Ia juga mengakui bahkan tidak ada fakta baru di film Dirty Vote. "Kami hanya menjahit fakta, menganalisis, dan memberi konteks, tapi setelah dibaca, (kecurangan) ini sistematis," katanya.
Zainal menampik penayangan film pada tanggal 11 jam 11 punya maksud tertentu bahkan terafiliasi ke capres tertentu.
"Saya bingung, emang hari yang tepat ditayangkan hari apa. Jangan lihat secara primbon. Kalau tayang setelah tanggal 14 tidak ada gunanya, mau tanggal 10 tidak terkejar. Ini tidak ada rujukan klenik. Cari nomor cantik saja," paparnya.
Menurut dia, tim produksi juga telah mengantisipasi penggagalan penayangan Dirty Vote, seperti jika film itu di-takedown. Tim bahkan mempertimbangkan untuk mengunggah dari Singapura.
Secara pribadi, Zainal dan pemeran lain juga melakukan antisipasi lewat ponsel mereka. "Risiko kita tahulah. Tapi setelah trailer tayang, kami matikan HP dan cabut simcard. Ini bukan heroisme, tapi realita, betapa menakutkannya kebebasan berekspresi saat ini. Ini ijtihad kami," katanya.

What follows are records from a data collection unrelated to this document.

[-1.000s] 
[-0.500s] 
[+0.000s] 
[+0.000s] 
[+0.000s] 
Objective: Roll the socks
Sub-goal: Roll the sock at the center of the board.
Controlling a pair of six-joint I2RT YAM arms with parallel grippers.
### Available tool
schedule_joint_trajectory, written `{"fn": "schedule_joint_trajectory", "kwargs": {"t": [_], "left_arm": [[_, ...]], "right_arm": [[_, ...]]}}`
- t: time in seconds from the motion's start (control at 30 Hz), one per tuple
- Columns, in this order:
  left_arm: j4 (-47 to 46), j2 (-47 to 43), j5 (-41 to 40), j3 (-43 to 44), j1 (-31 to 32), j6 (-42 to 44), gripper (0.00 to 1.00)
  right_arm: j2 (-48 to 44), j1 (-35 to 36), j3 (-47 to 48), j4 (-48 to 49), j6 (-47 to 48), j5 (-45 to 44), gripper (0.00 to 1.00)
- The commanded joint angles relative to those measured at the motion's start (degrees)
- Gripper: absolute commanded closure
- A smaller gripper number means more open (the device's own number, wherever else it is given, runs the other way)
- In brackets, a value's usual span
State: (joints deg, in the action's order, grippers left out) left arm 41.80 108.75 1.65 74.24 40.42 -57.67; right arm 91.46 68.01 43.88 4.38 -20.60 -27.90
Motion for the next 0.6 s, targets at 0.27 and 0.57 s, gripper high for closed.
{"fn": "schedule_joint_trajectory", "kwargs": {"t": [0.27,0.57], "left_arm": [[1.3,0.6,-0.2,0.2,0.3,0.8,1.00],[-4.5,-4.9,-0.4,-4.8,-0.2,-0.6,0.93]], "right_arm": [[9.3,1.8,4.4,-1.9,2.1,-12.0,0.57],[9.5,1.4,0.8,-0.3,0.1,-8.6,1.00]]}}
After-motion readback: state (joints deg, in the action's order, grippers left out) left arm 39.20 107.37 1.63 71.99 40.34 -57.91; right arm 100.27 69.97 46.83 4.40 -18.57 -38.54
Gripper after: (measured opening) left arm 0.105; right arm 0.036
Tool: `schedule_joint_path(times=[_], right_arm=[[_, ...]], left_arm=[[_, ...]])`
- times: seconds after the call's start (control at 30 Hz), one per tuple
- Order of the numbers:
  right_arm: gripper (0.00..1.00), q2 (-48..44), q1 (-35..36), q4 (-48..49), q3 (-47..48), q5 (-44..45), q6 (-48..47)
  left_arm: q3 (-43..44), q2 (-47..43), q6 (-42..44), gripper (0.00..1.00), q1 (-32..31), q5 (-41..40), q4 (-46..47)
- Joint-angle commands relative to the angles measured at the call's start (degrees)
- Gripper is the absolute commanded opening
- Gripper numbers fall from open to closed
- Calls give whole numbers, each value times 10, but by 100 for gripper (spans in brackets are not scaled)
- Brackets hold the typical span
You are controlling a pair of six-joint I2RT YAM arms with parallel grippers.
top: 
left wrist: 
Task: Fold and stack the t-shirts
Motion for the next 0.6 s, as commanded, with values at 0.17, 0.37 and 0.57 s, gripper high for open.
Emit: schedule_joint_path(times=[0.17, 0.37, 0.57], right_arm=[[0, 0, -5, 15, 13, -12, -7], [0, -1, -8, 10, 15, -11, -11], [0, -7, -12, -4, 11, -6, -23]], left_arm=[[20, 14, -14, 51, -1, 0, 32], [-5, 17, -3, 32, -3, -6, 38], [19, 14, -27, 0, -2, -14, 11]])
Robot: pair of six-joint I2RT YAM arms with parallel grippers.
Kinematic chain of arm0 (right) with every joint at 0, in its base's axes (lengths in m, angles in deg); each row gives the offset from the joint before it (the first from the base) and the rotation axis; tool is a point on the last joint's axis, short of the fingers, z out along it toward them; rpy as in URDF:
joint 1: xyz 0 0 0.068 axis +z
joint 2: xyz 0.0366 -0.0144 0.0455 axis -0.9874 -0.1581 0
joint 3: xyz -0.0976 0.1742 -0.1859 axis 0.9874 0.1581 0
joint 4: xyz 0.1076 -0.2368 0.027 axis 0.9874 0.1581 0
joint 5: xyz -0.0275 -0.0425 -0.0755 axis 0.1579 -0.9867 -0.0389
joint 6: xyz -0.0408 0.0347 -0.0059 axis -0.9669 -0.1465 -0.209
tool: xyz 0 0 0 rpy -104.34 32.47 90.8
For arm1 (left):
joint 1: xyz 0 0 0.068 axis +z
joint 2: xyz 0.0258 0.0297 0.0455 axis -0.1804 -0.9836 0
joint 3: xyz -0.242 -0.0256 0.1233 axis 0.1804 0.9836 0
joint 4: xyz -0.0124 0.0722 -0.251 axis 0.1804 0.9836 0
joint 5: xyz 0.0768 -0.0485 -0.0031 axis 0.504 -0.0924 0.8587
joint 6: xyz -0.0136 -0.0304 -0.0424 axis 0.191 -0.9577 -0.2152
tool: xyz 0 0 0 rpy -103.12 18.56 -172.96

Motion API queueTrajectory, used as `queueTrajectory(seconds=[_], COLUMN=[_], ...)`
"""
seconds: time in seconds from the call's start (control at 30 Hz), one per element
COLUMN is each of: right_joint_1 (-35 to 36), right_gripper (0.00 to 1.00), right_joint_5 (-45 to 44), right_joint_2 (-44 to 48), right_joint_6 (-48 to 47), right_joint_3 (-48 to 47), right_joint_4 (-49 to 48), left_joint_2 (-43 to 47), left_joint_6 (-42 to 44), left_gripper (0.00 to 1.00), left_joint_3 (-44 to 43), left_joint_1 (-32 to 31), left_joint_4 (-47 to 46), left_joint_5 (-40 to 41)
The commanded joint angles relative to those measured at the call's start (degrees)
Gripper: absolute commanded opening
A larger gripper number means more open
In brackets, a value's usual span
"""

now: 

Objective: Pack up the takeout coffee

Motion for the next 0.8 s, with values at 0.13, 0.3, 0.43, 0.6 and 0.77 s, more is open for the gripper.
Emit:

Zainal juga curhat ia dituding sejumlah pihak usai film ini tayang. "Ada yang mengatakan saya ini orang kiri komunis, lalu radikal, malah saya juga dianggap dari PDIP atau PKS. Saya juga disebut anak buahnya Mahfud MD, bahkan adik tirinya," ujar peneliti senior Pusat Kajian Antikorupsi UGM ini.
Zainal juga mengaku dihubungi oleh para pendukung semua capres. "Ketiganya menelpon, ada yang berterima kasih, ada yang bilang bisa membantu, dan ada yang menawari umroh," kata dia seraya tertawa.